India has an immense potential to share its medical expertise–which is not only affordable but also matches the best in quality. This is a good sign, as it depicts the maturing of healthcare sector, as patients from distant countries like USA, Canada and Europe have also made India a health destination.
Government plans six AIIMS-like institutes in the coming years. What are your views regarding the replication of the AIIMS model?
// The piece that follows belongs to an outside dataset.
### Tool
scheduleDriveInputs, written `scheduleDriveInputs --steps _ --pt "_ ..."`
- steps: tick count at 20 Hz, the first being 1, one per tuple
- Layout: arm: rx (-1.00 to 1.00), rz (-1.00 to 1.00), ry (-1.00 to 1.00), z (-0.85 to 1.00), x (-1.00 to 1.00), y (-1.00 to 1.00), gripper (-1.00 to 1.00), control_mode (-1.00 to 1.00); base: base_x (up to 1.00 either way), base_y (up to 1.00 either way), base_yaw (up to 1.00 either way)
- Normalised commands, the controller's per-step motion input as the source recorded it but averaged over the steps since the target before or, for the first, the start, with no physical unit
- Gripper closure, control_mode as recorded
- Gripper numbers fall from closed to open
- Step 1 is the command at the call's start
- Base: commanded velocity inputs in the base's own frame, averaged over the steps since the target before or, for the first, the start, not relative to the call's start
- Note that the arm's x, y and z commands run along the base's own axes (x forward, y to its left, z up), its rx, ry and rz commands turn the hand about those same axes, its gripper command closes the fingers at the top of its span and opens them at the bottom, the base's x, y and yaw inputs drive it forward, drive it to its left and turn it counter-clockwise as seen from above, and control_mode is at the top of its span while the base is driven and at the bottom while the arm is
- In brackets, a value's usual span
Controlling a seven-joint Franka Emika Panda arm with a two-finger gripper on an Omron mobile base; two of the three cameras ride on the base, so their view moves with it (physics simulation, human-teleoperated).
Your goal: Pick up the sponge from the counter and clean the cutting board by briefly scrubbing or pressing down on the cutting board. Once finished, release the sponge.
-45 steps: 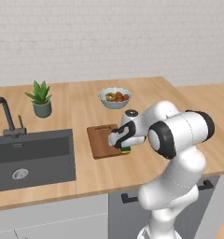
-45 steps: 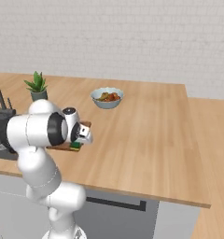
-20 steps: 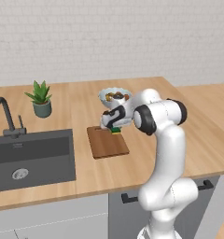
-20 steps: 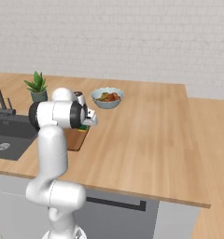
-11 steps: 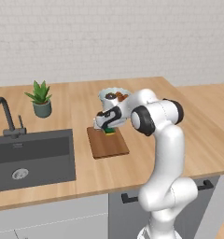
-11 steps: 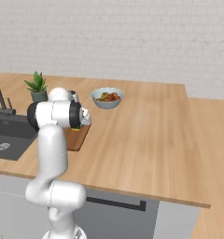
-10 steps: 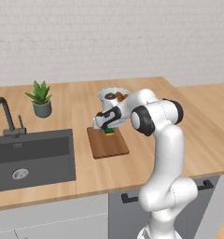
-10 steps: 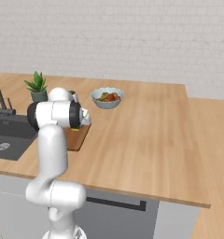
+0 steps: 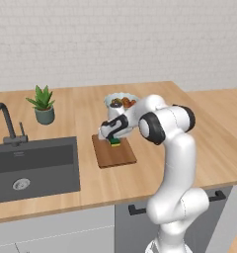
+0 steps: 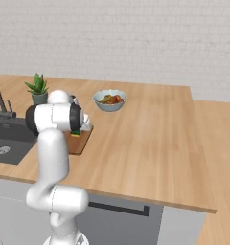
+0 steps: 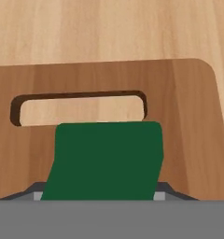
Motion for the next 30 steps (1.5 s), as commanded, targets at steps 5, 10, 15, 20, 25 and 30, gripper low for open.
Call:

AIIMS was created in 1956 as an autonomous institution, through an Act of Parliament, to serve as a nucleus for nurturing excellence in all aspects of healthcare. The Institute has comprehensive facilities for teaching, research and patient care. As provided in the Act, AIIMS conducts teaching programmes in medical and para-medical courses both at undergraduate and postgraduate levels and awards its own degrees. Teaching and research are conducted in 42 disciplines. In the field of medical research, AIIMS takes the lead, with over 600 research publications by its faculty and researchers annually. We are very happy that the Government plans to create six more AIIMS-like institutions to make available super-speciality treatment facilities for the people. They can certainly try to emulate the examples set by AIIMS. But there will always be only one AIIMS; all others will be AIIMS-like.
There’s a huge disparity in the remuneration of doctors in the Government and private/corporate sectors. How can this gap be bridged?
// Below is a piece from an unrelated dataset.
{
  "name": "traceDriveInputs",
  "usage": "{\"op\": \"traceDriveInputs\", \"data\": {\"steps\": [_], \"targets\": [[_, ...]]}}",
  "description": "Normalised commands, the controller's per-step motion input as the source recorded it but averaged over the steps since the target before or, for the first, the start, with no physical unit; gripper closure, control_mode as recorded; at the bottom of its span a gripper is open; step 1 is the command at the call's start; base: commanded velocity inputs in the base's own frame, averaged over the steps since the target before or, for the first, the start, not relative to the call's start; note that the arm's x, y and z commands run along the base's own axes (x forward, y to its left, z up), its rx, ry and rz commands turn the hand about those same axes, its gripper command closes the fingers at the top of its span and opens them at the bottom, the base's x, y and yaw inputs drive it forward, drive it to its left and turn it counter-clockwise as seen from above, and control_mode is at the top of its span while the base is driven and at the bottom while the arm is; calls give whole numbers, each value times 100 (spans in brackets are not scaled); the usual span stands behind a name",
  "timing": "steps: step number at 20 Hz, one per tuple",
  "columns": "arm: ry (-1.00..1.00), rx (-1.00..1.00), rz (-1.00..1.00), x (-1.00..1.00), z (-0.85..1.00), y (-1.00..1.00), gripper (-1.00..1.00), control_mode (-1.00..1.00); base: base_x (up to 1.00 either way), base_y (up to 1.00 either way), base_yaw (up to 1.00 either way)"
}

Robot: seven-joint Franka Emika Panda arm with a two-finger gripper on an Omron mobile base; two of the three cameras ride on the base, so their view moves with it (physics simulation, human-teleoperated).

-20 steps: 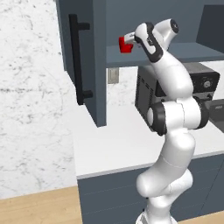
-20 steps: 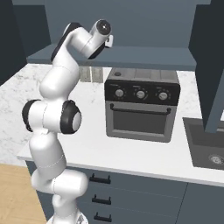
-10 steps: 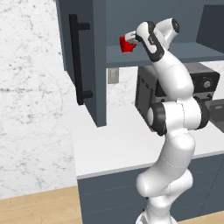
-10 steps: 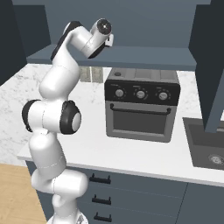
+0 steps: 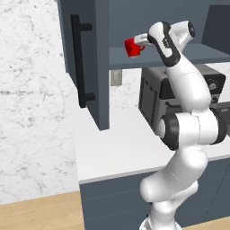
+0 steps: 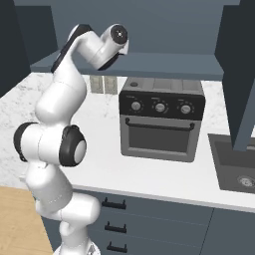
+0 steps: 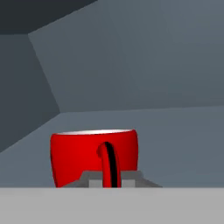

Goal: Gather all objects into one cabinet and sort the glasses and bowls to opposite sides.

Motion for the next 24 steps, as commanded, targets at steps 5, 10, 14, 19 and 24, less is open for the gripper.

There is no comparison between Government and private hospitals. The Government hospitals offer unmatched infrastructure and facilities for research. There is immense potential for personal satisfaction. Private/corporate hospitals cannot match these opportunities. The number of brilliant doctors who are working at AIIMS at a fraction of the pay that the corporates offer is itself a testimony to the fact that money is not the only criterion in the profession.
What is the role of stem cell research in various heart disease and other ailments at the Institute?
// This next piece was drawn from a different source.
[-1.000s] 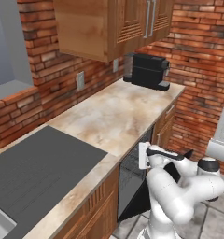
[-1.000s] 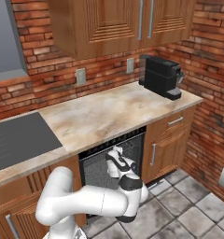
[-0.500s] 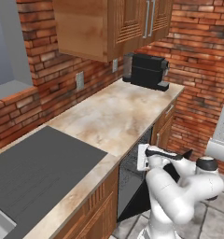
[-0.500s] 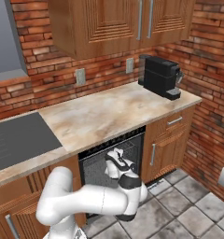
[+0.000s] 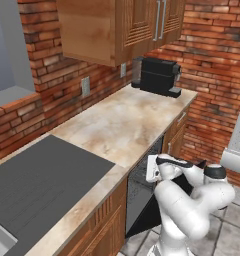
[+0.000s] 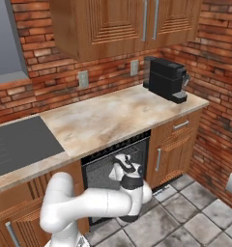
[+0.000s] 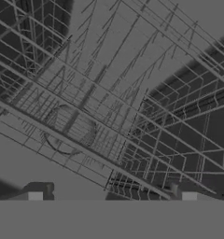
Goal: Open the dishwasher door and pull out the top rack.
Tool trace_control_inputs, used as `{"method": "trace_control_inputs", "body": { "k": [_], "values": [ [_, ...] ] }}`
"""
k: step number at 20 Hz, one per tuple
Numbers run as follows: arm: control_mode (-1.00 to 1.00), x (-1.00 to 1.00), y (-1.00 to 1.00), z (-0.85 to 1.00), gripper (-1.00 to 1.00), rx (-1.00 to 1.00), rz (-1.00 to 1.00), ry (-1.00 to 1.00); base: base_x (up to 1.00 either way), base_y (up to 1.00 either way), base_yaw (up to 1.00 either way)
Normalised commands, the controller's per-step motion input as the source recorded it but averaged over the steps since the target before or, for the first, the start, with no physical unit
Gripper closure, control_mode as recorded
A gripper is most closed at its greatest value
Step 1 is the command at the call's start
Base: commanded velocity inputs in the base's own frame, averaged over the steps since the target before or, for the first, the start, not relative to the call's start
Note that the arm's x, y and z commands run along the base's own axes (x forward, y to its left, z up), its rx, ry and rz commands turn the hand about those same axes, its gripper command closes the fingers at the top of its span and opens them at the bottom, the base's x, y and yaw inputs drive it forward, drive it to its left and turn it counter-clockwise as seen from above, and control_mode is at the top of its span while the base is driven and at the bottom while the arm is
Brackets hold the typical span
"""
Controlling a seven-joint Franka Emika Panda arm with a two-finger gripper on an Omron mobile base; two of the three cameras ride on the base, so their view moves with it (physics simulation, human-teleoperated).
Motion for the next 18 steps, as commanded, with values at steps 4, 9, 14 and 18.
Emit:
{"method": "trace_control_inputs", "body": {
  "k": [4,9,14,18],
  "values": [
    [-1.00,0.08,-0.05,-0.67,-1.00,0.20,0.00,0.10,0.00,0.00,0.00],
    [-1.00,0.12,0.00,-0.70,-1.00,0.19,0.00,0.10,0.00,0.00,0.00],
    [-1.00,0.09,-0.02,-0.73,-1.00,0.19,0.00,0.10,0.00,0.00,0.00],
    [-1.00,0.04,-0.03,-0.81,-1.00,0.18,0.00,0.11,0.00,0.00,0.00]
  ]
}}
We have been actively involved in stem cell research in various degenerative disorders. The Stem Cell Facility was established in 2005 to explore the safety, feasibility and the efficacy of autologous hematopoietic and cord blood stem cell transplantation in degenerative diseases. As of now, 360 patients have undergone this therapy. Some of the diseases covered are myocardial infarction, dilated cardiomyopathy, cerebral palsy, motor neuron disease, biliary atrisis, spina bifida, macular degeneration, retinitis pigmentosa, fracture non-union, peripheral vascular disease and acute ischaemic stroke.
A PhD programme has been introduced. We have also imparted short-term training in stem cell techniques to under-graduate and postgraduate students. At the moment, 10 departments are involved in both clinical and basic research in stem cells.